◆ Your objective ◆
From the first line to the last, return the material exactly.

◆ Supplied data ◆

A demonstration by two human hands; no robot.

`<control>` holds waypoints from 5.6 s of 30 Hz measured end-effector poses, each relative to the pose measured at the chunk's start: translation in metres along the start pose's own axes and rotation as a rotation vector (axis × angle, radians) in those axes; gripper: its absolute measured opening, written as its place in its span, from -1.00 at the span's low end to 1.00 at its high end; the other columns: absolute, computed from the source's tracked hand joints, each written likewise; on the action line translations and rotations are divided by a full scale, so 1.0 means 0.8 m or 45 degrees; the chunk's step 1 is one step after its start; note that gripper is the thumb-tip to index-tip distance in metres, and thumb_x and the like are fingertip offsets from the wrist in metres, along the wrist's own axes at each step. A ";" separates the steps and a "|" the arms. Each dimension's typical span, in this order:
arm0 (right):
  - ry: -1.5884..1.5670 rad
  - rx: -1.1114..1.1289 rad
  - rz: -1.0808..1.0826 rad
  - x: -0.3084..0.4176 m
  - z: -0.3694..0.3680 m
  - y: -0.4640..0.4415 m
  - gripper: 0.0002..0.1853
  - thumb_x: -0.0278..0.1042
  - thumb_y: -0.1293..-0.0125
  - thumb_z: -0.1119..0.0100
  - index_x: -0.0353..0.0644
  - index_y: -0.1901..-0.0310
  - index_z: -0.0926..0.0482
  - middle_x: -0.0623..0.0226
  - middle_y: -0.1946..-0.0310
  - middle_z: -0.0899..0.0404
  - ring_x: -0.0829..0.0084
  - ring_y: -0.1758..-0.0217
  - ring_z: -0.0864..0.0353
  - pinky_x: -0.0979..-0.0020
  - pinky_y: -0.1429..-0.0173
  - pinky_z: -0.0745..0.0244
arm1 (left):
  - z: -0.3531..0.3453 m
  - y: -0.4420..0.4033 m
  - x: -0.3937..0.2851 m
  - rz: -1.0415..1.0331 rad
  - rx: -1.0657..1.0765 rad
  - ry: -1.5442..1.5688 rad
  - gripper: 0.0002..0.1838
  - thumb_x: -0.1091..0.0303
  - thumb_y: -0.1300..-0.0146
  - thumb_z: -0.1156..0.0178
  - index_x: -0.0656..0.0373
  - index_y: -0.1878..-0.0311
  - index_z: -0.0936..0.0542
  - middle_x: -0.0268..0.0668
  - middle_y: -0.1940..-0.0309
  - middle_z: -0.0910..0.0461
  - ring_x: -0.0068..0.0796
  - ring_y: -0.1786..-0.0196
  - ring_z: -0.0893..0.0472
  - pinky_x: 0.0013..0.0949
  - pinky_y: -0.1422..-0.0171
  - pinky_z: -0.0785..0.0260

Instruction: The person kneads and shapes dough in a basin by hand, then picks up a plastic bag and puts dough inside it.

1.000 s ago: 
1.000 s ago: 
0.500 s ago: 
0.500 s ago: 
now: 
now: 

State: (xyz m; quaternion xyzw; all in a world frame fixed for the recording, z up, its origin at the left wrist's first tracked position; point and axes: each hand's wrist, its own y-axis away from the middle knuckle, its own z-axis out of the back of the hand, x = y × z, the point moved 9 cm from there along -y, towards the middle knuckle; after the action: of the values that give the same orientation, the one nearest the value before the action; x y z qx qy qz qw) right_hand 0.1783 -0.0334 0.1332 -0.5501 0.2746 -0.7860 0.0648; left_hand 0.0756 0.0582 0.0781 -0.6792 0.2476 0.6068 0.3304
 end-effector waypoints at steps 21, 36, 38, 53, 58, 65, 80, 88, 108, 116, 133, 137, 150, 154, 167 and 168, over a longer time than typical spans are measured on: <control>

◆ Problem solution ◆
A demonstration by two human hands; no robot.

`<control>` holds waypoints from 5.6 s of 30 Hz measured end-effector poses, each relative to the pose measured at the chunk's start: translation in metres along the start pose's own axes and rotation as a rotation vector (axis × angle, radians) in those axes; gripper: its absolute measured opening, written as its place in its span, from -1.00 at the span's low end to 1.00 at its high end; the other columns: absolute, computed from the source's tracked hand joints, each written likewise; on the action line translations and rotations are divided by a full scale, so 1.0 means 0.8 m or 45 degrees; the chunk's step 1 is one step after its start; note that gripper is the thumb-tip to index-tip distance in metres, and thumb_x and the like are fingertip offsets from the wrist in metres, along the wrist's own axes at each step. A ";" separates the steps and a "|" the arms. Each dimension's typical span, in this order:
arm0 (right):
  - ry: -1.5884..1.5670 rad
  - rx: -1.1114..1.1289 rad
  - rz: -1.0808..1.0826 rad
  - x: -0.3084..0.4176 m
  - z: -0.3694..0.3680 m
  - y: -0.4640..0.4415 m
  - gripper: 0.0002..0.1853
  - thumb_x: -0.0278..0.1042
  - thumb_y: -0.1293..-0.0125
  - thumb_z: -0.1119..0.0100
  - index_x: -0.0353..0.0644
  - index_y: -0.1901..-0.0310
  - index_z: -0.0926..0.0482
  - middle_x: -0.0623..0.0226
  - middle_y: -0.1946..-0.0310
  - middle_z: -0.0899..0.0404
  - ring_x: -0.0829..0.0084
  - ring_y: -0.1758..-0.0217
  - ring_z: -0.0864..0.0353
  - pinky_x: -0.0979..-0.0020
  - pinky_y: -0.1429..-0.0173
  - pinky_z: -0.0745..0.0244
arm1 (left):
  - z: -0.3531..0.3453 m
  - y: -0.4420..0.4033 m
  - x: -0.3937..0.2851 m
  - rz: -1.0415..1.0331 rad
  - rx: -1.0657..1.0765 rad
  - ry: -1.5442..1.5688 rad
  - gripper: 0.0002..0.1838
  - thumb_x: -0.1091..0.0303
  - thumb_y: -0.1300..-0.0146
  - thumb_z: -0.1156..0.0178
  - index_x: -0.0656..0.0373
  - index_y: -0.1878..-0.0311
  - index_z: -0.0936..0.0542
  - middle_x: -0.0268..0.0668
  - middle_y: -0.1940..-0.0309
  - middle_z: -0.0910..0.0461
  - ring_x: -0.0068..0.0796
  - ring_y: -0.1786..-0.0196
  - ring_z: -0.0893..0.0472
  - pinky_x: 0.0013..0.0949
  - pinky_y: -0.1422..-0.0171
  - pinky_z: -0.0785..0.0260

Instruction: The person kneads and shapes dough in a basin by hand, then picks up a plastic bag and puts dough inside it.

1.000 s ago: 
1.000 s ago: 
0.500 s ago: 
0.500 s ago: 
now: 
now: 

State: (xyz m; quaternion xyzw; all in a world frame fixed for the recording, z up, its origin at the left wrist's first tracked position; point and axes: each hand's wrist, its own y-axis away from the middle knuckle, its own z-axis out of the back of the hand, x = y × z, the point moved 9 cm from there along -y, towards the middle knuckle; after the action: of the values that give the same orientation, the one nearest the value before the action; x y z qx qy qz qw) right_hand 0.1783 -0.0334 0.1332 -0.5501 0.2746 -0.7860 0.0648; left_hand 0.0756 0.0582 0.0781 -0.6792 0.2476 0.6068 0.3304
 end-effector waypoints at steps 21, 36, 38, 53, 58, 65, 80, 88, 108, 116, 133, 137, 150, 154, 167 and 168, over a longer time than typical spans are measured on: <control>

The response to the exercise is complete.